• **SUPPLIED RECORDS**:
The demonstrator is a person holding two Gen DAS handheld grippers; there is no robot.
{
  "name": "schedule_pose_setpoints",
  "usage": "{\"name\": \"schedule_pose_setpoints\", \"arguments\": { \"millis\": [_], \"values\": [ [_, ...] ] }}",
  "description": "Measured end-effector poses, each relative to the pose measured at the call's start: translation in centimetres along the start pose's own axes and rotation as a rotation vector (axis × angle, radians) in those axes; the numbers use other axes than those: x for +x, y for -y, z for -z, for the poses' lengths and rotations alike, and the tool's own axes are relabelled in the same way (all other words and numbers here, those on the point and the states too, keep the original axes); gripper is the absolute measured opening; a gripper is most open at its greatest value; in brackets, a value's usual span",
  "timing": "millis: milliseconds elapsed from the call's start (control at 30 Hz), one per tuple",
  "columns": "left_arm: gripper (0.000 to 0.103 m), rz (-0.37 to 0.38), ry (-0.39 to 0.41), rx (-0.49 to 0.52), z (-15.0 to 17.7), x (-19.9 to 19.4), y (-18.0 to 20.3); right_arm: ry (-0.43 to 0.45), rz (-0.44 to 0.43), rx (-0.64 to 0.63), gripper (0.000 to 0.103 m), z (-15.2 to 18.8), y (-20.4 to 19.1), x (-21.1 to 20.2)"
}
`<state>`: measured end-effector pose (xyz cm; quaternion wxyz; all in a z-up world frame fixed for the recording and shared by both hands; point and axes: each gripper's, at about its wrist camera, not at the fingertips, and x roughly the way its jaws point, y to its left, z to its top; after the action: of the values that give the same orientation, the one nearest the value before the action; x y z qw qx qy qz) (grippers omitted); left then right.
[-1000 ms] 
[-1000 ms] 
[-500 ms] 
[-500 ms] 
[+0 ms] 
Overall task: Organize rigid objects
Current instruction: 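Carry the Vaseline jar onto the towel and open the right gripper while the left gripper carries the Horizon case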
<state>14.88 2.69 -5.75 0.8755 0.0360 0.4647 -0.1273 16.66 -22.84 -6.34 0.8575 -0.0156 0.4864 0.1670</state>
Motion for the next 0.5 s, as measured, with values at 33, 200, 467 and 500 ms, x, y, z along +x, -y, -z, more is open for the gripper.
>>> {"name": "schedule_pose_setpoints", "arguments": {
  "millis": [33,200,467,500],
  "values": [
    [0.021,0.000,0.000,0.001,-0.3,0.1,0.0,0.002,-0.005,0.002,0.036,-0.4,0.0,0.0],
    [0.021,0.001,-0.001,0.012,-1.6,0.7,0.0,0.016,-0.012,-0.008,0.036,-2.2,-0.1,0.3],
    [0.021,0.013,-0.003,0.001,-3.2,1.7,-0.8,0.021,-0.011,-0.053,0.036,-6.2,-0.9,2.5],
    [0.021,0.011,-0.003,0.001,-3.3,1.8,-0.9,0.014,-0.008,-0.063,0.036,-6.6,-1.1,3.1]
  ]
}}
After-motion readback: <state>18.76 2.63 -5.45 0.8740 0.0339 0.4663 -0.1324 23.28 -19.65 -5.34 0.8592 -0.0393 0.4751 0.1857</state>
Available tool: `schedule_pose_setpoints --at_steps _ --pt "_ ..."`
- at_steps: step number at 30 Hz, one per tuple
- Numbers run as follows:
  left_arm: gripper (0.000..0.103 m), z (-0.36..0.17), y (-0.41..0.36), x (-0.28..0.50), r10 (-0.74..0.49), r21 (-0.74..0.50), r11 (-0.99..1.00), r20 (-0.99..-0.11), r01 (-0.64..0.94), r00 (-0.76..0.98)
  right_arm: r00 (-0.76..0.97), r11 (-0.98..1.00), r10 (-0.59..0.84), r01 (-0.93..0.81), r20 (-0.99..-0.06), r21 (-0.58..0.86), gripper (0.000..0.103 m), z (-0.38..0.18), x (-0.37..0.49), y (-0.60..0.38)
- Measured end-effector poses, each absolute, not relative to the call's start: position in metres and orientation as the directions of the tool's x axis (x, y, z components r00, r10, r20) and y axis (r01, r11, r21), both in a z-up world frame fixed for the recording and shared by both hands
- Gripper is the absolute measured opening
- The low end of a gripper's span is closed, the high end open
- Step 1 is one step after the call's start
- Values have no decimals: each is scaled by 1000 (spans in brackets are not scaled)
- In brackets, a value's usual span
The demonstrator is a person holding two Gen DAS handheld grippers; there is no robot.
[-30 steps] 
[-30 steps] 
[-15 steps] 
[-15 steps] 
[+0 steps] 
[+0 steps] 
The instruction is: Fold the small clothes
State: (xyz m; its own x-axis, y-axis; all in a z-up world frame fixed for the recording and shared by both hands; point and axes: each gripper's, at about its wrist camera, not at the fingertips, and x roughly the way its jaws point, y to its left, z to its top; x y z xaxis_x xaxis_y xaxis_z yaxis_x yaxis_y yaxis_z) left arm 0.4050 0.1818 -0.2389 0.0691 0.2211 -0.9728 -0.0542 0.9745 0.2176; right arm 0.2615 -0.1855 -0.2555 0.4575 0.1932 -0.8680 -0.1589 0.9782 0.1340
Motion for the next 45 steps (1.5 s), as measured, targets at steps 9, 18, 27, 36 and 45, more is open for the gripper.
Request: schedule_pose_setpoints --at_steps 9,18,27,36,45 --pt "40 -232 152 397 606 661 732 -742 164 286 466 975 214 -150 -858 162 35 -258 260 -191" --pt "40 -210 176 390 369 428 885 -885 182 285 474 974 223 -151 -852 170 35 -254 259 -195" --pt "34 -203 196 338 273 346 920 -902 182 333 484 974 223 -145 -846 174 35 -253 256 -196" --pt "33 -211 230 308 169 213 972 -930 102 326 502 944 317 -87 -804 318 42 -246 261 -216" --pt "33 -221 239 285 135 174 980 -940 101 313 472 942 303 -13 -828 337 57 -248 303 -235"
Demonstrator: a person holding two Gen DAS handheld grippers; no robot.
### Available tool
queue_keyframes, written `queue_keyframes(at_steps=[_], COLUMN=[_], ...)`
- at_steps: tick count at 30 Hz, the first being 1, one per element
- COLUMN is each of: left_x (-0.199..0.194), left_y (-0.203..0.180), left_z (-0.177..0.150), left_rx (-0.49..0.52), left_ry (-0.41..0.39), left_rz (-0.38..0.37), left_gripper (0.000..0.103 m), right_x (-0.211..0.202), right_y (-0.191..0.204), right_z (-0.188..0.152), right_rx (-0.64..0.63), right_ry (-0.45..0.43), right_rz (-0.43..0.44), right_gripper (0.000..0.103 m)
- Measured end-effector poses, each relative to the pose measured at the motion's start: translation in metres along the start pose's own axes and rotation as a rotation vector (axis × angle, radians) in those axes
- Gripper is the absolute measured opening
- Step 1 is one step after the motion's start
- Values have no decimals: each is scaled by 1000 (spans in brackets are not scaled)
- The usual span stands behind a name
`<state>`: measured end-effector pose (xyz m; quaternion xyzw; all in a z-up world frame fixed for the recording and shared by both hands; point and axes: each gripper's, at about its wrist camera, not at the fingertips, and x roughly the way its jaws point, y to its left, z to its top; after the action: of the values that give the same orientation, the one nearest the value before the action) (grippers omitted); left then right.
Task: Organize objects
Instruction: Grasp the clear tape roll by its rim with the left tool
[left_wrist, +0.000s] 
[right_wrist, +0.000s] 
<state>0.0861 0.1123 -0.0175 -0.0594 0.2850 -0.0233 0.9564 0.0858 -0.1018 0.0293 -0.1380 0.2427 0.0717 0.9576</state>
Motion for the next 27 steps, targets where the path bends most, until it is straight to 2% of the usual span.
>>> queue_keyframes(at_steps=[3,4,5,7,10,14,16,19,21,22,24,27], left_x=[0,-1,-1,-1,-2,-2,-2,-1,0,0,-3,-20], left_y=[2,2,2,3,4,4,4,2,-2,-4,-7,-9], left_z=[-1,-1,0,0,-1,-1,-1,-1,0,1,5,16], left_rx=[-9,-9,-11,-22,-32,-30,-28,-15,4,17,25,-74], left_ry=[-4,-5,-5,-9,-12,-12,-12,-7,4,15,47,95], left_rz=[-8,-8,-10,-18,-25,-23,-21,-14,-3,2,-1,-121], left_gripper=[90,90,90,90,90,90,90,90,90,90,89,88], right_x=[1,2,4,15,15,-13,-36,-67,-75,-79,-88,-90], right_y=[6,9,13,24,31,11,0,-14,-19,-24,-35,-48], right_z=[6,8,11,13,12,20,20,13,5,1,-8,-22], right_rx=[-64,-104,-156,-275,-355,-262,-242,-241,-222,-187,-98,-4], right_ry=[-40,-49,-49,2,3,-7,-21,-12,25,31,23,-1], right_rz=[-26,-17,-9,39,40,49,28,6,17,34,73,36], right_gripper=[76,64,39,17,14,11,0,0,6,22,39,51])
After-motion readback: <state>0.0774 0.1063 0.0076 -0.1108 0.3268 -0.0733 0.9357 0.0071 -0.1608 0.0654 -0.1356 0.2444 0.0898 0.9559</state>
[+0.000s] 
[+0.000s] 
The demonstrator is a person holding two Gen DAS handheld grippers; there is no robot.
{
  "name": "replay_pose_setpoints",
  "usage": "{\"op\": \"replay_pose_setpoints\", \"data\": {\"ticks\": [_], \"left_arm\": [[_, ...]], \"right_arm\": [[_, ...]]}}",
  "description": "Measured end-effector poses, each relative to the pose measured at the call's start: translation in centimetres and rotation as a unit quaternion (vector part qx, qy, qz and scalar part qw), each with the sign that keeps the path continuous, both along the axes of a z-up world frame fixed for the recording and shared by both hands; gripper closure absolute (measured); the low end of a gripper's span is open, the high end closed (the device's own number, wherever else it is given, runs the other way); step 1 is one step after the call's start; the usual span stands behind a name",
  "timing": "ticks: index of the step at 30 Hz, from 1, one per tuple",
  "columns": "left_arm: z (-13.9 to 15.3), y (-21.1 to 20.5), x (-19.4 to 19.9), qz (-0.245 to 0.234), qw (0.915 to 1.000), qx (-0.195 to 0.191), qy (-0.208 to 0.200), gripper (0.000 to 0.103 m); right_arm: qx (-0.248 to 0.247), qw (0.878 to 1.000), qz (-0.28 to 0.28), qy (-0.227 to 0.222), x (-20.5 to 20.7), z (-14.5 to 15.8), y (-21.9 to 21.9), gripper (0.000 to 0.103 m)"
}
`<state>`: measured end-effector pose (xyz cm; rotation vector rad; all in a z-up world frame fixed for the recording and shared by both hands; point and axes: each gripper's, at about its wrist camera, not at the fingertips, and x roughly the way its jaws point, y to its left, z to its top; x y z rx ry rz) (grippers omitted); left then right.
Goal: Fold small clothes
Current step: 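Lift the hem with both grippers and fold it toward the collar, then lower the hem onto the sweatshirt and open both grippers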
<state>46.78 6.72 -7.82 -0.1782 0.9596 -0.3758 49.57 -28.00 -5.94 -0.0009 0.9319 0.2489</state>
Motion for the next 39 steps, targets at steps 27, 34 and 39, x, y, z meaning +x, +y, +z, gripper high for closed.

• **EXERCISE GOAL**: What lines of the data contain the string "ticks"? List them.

• **RESULT OF THIS EXERCISE**:
  "usage": "{\"op\": \"replay_pose_setpoints\", \"data\": {\"ticks\": [_], \"left_arm\": [[_, ...]], \"right_arm\": [[_, ...]]}}",
  "timing": "ticks: index of the step at 30 Hz, from 1, one per tuple",

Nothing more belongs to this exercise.